La pression monte sur les compagnies pétrolières. Dans une lettre adressée à la Commission européenne, cinq États – Espagne, Allemagne, Italie, Portugal et Autriche – réclament une taxation des superprofits générés par la hausse des prix du pétrole. En cause : un baril qui dépasse les 110 dollars, dans un marché sous tension après le blocage du détroit d’Ormuz.
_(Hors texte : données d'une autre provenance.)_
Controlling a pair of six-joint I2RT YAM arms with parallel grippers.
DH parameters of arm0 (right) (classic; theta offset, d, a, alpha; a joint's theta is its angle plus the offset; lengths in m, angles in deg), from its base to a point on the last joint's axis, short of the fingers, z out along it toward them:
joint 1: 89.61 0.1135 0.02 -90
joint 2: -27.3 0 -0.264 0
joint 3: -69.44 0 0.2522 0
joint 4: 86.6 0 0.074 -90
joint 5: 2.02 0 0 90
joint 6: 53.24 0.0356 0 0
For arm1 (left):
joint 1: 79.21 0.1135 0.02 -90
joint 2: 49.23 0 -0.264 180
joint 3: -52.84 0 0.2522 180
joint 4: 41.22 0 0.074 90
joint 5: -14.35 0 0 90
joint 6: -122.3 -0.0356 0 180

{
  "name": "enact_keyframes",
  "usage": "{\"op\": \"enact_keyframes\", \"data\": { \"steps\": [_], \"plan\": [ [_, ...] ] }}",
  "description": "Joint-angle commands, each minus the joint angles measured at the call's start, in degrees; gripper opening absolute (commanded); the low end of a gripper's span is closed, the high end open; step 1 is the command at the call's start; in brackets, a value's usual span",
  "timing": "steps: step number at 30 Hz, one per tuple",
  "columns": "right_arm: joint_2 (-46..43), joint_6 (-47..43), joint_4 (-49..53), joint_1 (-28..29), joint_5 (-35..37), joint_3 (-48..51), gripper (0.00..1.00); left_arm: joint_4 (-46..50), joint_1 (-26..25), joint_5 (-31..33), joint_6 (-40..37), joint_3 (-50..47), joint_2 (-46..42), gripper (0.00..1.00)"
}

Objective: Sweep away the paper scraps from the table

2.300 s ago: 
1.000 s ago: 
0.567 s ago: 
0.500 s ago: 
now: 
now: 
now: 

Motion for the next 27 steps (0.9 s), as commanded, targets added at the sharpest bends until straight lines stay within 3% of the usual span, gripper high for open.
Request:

Une flambée mondiale qui alimente aussi les prix à la pompe en Europe.
Selon une étude de Greenpeace, les groupes pétroliers auraient engrangé plus 80 millions d’euros de profits supplémentaires par jour, soit plus de 2,9 milliards d’euros depuis le début du conflit.
Une taxe déjà testée… et décevante
Taxer ces profits exceptionnels peut être symboliquement et politiquement fort, mais ce n’est pas forcément efficace. En 2022, l’Union européenne avait déjà instauré une contribution de 33 % sur les bénéfices jugés excessifs.
Résultat : en France, à peine 69 millions d’euros récoltés, trois fois moins que les attentes initiales. En cause, une base taxable limitée, des stratégies d’optimisation fiscale et de nombreuses exemptions. Face à ces limites, le gouvernement français reste prudent et privilégie, pour l’instant, des enquêtes sur les marges plutôt qu’une nouvelle taxation.